Sunday, July 22, 2007

Innovation at the Intersection


I have referred to the Medici Effect in a couple recent posts (here and here), and figured I should post a review/summary of the book. The term Medici comes from a banking family by that name in 15 century Florence Italy. This family and a few others began to sponsor creators from a vast array of fields, which caused people with wildly different skills to come to Florence. Their they found each other, learned from each other and broke down barriers between disciplines and cultures. Together they created a new world based on ideas generated, which became known as the Renaissance.

The author Frans Johansson, does an excellent job looking at intersection innovation and how it can be applied to todays innovators. For me the difference between a good book and a great book is how much it keeps me thinking after I put it down. This was one of those books. I kept a notebook with me as the concepts actually caused me to think about things differently generated new ideas on concepts I have been mulling around in my head.

Everything is connected in one way or another. The trick is seeing how these things connect and how to use it. It actually goes against the grain suggesting specialization in a given field is not the best way to produced breakthrough innovation. Field specialization will produce directional innovation. In many fields directional innovation is drying up. All the relevant variables have been combined. We actually have a great chance of achieving ground breaking innovating by not specializing in just a single field of study/work.
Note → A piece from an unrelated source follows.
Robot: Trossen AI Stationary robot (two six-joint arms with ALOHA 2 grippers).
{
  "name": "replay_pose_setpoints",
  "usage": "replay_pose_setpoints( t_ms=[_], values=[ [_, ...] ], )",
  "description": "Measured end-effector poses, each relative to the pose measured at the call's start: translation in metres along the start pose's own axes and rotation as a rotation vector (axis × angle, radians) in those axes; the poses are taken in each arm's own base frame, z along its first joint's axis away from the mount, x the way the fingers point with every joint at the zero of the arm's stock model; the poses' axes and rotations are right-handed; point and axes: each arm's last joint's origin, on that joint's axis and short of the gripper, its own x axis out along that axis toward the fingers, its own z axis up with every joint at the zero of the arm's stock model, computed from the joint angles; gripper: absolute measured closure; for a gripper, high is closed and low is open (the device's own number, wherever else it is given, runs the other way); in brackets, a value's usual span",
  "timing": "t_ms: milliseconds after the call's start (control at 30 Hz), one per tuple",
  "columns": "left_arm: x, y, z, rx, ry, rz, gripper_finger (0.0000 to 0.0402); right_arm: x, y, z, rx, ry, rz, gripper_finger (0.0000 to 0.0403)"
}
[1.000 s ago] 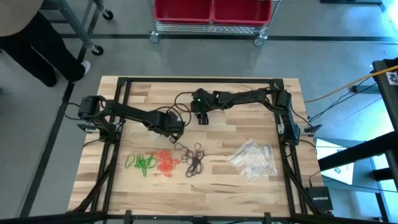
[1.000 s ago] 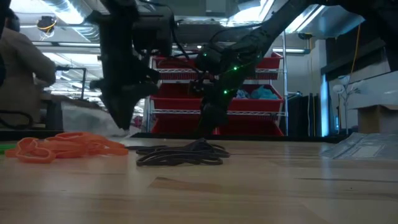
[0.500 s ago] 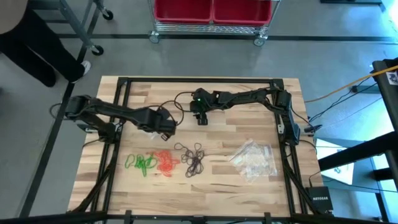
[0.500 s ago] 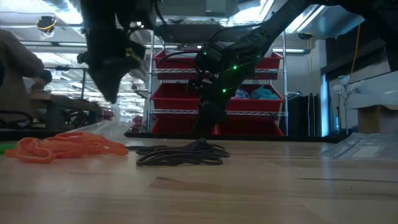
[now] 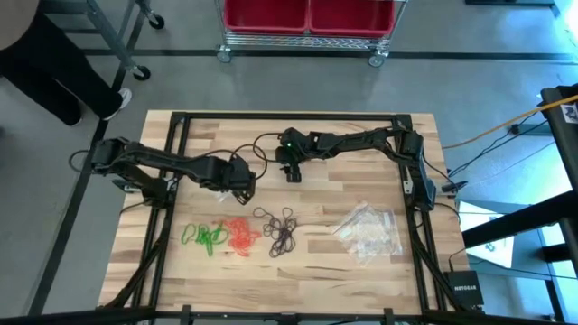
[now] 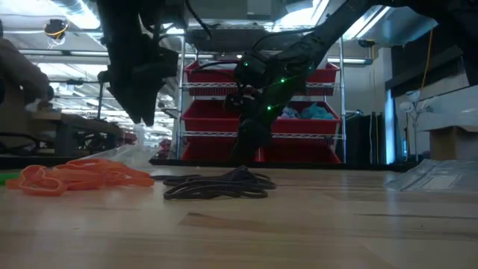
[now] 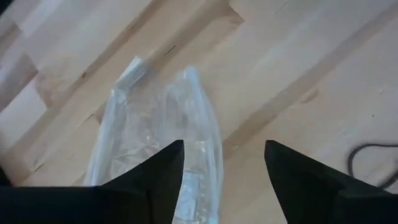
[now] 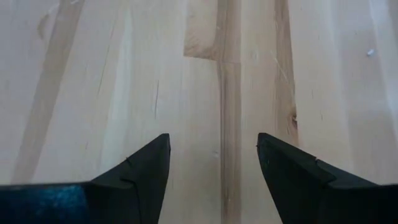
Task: Sort rubber bands
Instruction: Open the transparent zip bag
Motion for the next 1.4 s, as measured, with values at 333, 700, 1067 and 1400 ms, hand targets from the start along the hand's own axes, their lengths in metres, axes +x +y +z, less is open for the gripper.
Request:
replay_pose_setpoints(
  t_ms=[333,700,1067,1400],
  values=[
    [0.029,-0.012,-0.013,0.090,0.033,0.102,0.0188,0.000,0.000,0.000,0.000,-0.002,-0.001,0.0168],
    [0.046,-0.012,-0.018,0.102,0.048,0.238,0.0187,0.000,0.000,0.000,0.000,-0.002,-0.001,0.0168],
    [0.067,-0.006,-0.012,0.137,0.094,0.325,0.0232,0.000,0.000,0.000,0.002,-0.003,-0.001,0.0168],
    [0.064,-0.004,-0.006,0.161,0.119,0.298,0.0398,0.000,0.001,0.000,0.006,-0.006,0.025,0.0169]
  ],
)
If you have two different fields (A, B) and each field has a number of variables to play with your innovation potential in each field is

Innovation potential of A= x1*x2*x3*xn
Innovation potential of B= y1*y2*y3*yn

If you take two different fields of study and combine all the possible variables, your innovation potential has grown dramatically. You now have A*B possible combinations many of which have likely never even been thought about together.

Its not that you can just know a little about many fields - you still need to have some level of depth, but the key is applying concepts from one field to another, and then another etc. How do you do this? Well the book has many suggestions, but one simple way is to begin exposing yourself to different industries. Possibly take a job in a new field, or minimally just studying across different fields and begin to draw parallels with your current specialty areas.

Once change you will see on this blog going forward is that I will begin injecting books into my reading list that will hopefully expose me to other ways of thinking, learning and fields with which I have less knowledge, even though it will likely have nothing to do with my current job or expertise. My current reading list will start to contain titles that don't typically blend with my standard business titles.

In the meantime, if you are looking to find new ways of stretching your thinking, pick this book up and read it. I guarantee it will spawn some creative thinking.